Should you look at hay baling, your machine has plenty of power to do so. Mainly machine around 27Hp and up with enough weight can manage this feat. The golden rule is, if your machine is spec'ed better than a Ford 8N, it should do just fine. 

As for snowblowers, sounds like you are in a snowy winter area for that, look at both direct 1-stage vs. 2-staged machines. It depends on your elevation, how heavy the snow gets wet to move and the ability of the tractor to handle it all. Plus, snowblowers are not cheap by any means. My neighbor instead got an ATV with a blade, works better than a tractor and snow blower. He does have his Ford 1700 with FEL, he does move snow with that too. 

Trees. Wooded areas are a chore to clear and stumps are a PITA to deal with. A good stump grinder runs $2,500 to $4K. And the lower prices ones don't hold up till a repair is needed. I've used my machine for logging and hired a small crew to clear out 3,000 pines as this place was to be a Christmas tree farm that over grew to a fire potential. It's all cleared now. I can pull plenty of the logs and debris out and place into a mega burn pile. Others, cut up for fire wood or stack and sell to the folks going to a nearby camp ground for open pit fires with the aged pine. Pine is not good for stoves or fireplaces. 

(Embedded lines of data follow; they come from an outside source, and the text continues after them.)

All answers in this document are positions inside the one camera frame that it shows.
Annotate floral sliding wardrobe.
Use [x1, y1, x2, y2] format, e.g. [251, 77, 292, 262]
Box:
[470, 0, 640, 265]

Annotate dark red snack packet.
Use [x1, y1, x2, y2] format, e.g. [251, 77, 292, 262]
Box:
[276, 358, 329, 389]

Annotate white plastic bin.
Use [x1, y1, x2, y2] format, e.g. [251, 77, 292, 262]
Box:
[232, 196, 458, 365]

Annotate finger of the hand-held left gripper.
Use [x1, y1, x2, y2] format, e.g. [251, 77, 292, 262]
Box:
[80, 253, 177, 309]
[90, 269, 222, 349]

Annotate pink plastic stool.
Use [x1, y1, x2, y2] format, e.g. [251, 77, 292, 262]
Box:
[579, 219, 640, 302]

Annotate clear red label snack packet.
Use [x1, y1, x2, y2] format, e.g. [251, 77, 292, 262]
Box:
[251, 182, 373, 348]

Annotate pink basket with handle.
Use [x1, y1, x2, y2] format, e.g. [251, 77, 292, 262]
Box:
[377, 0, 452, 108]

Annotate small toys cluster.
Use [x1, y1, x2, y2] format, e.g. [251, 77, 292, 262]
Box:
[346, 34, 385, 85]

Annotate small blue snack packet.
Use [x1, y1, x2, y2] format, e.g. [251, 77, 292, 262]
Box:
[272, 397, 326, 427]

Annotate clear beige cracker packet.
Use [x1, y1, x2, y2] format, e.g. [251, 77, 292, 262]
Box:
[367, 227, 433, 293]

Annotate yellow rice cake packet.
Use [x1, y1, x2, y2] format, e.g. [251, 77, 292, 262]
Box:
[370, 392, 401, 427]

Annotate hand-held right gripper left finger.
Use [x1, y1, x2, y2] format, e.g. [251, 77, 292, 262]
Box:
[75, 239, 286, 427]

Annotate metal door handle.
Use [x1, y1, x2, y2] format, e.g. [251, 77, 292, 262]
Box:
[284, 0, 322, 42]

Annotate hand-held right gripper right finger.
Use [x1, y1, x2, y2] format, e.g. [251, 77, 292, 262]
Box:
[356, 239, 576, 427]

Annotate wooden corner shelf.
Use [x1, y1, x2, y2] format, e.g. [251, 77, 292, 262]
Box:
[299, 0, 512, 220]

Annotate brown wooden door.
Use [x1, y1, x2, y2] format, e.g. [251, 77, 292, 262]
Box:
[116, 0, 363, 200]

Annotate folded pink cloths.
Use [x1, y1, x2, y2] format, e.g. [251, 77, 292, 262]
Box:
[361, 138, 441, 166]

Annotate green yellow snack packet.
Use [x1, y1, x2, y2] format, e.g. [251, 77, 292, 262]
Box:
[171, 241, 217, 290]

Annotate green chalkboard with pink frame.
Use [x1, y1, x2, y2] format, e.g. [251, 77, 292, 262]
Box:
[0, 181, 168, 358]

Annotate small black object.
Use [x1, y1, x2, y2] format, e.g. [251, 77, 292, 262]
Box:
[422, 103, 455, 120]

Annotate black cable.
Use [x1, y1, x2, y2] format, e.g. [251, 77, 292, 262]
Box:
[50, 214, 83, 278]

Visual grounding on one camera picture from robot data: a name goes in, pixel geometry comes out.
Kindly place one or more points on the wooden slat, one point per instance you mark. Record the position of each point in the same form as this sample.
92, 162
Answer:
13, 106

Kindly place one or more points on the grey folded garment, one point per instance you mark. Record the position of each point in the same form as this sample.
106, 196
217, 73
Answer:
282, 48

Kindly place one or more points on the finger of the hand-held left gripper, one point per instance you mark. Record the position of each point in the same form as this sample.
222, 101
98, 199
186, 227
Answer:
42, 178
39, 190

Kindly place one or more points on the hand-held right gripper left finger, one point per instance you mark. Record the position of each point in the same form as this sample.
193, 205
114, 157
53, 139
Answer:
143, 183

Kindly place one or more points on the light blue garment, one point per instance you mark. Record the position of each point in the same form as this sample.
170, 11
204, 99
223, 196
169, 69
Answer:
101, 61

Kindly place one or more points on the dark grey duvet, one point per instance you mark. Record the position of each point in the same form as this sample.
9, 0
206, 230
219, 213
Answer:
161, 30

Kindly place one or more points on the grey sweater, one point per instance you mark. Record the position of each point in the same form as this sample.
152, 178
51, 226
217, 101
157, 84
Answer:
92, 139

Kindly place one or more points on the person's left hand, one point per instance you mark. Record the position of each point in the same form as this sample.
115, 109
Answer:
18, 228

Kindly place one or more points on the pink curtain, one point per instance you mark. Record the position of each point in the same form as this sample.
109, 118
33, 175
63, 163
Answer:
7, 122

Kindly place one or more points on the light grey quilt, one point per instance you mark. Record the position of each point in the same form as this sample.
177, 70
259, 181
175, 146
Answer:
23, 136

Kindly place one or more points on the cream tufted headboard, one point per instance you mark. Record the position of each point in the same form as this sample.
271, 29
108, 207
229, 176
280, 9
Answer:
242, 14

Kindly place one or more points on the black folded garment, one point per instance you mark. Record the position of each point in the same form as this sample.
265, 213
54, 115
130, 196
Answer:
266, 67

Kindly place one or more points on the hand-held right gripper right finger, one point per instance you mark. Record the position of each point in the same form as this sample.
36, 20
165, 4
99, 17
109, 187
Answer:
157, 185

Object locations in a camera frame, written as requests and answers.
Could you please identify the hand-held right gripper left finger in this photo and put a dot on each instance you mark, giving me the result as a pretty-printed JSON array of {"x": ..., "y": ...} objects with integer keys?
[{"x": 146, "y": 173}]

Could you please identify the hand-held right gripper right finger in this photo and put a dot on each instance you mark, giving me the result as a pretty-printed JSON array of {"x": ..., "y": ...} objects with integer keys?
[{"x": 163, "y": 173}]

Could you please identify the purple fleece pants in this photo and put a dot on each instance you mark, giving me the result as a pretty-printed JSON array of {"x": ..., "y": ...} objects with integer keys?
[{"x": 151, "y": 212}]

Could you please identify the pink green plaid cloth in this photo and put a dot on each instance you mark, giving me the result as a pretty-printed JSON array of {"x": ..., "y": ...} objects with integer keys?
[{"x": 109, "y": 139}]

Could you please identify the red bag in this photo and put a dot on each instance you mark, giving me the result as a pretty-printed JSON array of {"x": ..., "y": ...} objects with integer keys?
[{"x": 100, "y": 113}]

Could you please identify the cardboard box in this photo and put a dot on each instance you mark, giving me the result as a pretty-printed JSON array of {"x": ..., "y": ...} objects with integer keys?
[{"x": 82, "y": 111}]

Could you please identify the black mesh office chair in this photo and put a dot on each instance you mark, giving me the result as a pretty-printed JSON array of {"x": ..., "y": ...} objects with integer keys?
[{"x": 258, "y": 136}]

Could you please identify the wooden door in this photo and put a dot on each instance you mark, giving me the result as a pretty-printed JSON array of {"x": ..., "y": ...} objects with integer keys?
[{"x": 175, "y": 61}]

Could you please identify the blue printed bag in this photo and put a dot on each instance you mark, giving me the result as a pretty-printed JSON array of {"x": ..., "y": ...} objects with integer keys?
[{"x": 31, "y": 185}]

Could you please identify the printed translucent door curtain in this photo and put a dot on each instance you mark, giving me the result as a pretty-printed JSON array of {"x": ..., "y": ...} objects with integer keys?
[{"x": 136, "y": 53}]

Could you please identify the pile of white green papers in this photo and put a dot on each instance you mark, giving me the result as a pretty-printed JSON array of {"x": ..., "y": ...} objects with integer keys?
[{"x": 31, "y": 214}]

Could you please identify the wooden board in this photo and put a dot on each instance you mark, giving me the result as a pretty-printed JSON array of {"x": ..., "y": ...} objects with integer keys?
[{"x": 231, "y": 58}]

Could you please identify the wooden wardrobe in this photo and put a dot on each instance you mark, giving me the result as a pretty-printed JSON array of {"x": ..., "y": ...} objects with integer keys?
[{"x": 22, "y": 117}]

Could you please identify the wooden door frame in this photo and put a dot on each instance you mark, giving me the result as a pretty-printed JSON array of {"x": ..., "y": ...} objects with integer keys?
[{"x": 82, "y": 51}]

Do you want to garden? Has the land been untouched from chemicals for over 8 years? Organic farming pulls in the best cash crops around. Most homesteaders find the right crops and make enough money for the work and the taxes on the property. Takes little work too with a - - - tractor + tiller + hiller. Have you seen organic prices of potatoes in the stores lately? One of the best bumper potato crops is the kennebec potato variety. 

Additionally, organic apples and peaches are huge winners too. However, soil conditions and rainfall per season needs a balance and investigation for your local area. 

Otherwise, on my next road, there is a goat farm for goat meat. It's a huge operation, all organic and on the 55 acres, they raise 250 goats. A goat goes for $150. Latin Americans love their goat meat, so do the Greeks in the area. 

Land is very valuable once you put the land to work to make money.


----------



## TX MX5200 (May 12, 2020)

One question is if your financing or paying cash for the tractor and what rate your getting. I ask (not for an answer on forum as it’s not our business), but you may get some incentive for buying from dealer on the finance end. Everything around here is short supply so used implement and tractor prices are UP. I would search used and see what the numbers are before you finalize the deal with tractor. You may find the used is just as expensive as you get new at dealer. 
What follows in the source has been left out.